Police believe the pair died instantly when their Gazelle helicopter came down shortly after taking off from Rudding Park Hotel at 4.30pm on Saturday.

The aircraft crashed in a copse of trees on the luxury hotel's short golf course - only 800 yards from the hotel's helipad.

Emergency services were called, but the couple were pronounced dead at the scene.

Their bodies were recovered from the mangled wreckage of the helicopter yesterday.

Throughout the day, representatives from the Air Accidents Investigation Branch, the RAF, the Royal Navy and the Army tried to establish the cause of the accident.

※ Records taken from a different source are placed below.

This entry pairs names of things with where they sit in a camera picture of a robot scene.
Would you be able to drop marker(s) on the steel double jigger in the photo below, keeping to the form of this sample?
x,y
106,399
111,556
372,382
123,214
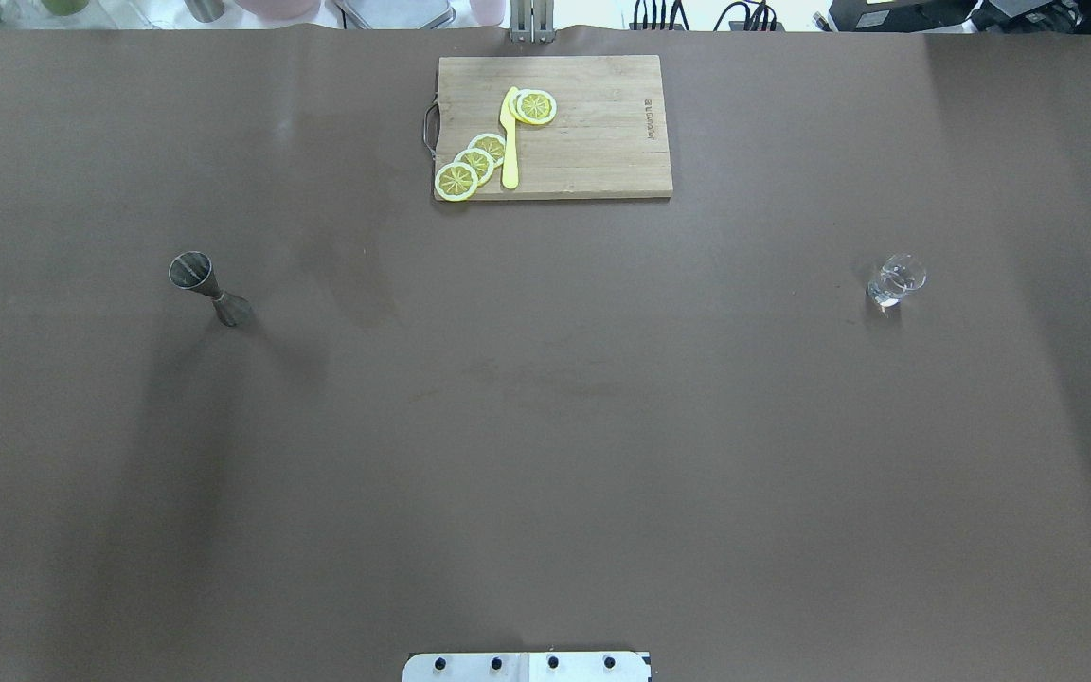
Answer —
x,y
194,271

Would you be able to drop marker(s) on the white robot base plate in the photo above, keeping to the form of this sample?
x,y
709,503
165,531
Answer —
x,y
529,666

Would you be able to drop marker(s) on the lemon slice upper row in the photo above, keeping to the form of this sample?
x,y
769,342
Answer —
x,y
492,143

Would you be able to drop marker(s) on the wooden cutting board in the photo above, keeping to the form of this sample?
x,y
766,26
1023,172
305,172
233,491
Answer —
x,y
608,140

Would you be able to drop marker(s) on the lemon slice row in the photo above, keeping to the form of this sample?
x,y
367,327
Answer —
x,y
481,161
492,143
456,181

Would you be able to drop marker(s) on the lemon slice middle row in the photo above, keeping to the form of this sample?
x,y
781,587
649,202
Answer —
x,y
481,161

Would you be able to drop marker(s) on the lemon slice lower row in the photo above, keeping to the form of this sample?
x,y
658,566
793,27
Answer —
x,y
456,181

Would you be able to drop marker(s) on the yellow plastic knife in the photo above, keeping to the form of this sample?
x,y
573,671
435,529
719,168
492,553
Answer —
x,y
510,177

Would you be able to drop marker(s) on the clear glass cup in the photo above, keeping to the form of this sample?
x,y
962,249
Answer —
x,y
896,278

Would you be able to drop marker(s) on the white digital scale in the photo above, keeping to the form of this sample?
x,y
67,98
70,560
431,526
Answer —
x,y
396,15

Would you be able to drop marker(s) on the lemon slice far end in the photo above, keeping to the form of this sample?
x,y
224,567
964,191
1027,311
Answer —
x,y
534,107

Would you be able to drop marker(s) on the aluminium frame post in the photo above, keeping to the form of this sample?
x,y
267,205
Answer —
x,y
532,22

The couple have been named as 43-year-old Paul Spencer and his wife Linda, 59, of Brighouse, in West Yorkshire, who were regular visitors to the hotel and had been for lunch on the afternoon they were killed.

They ran the artificial fowers firm Country Baskets.

In a statement, the couple's family paid tribute to them. They said: "Paul and Linda Spencer were a wonderful couple who were devoted to each other and their family.

"They were hugely generous to all around them, often helping people who were less fortunate than themselves.

"From modest beginnings they built a successful business which operated throughout the UK employing hundreds of people.

"Their family is devastated by the tragedy, but can take comfort that at the time of the accident they were in one of their favourite places together and doing something they both loved."

The family has visited the scene and laid flowers. Police officers are now offering them support.

Staff members of Rudding Park Hotel who went to the crash scene to help are also being offered counselling.

Post-mortem examinations on the couple were scheduled to take place at 10am today, at Harrogate Hospital.

Rudding Park Hotel was recently ranked as the 12th most luxurious place to stay in the world.

It counts Bill Clinton, Mikhail Gorbachev, Deep Purple and Archbishop Desmond Tutu among its former guests. At the time of the crash there were around 500 people in the hotel, many of whom were attending a corporate function.

Peter Banks, the hotel's managing director, said some of the staff had been traumatised by the accident and that his thoughts were with the couple's family.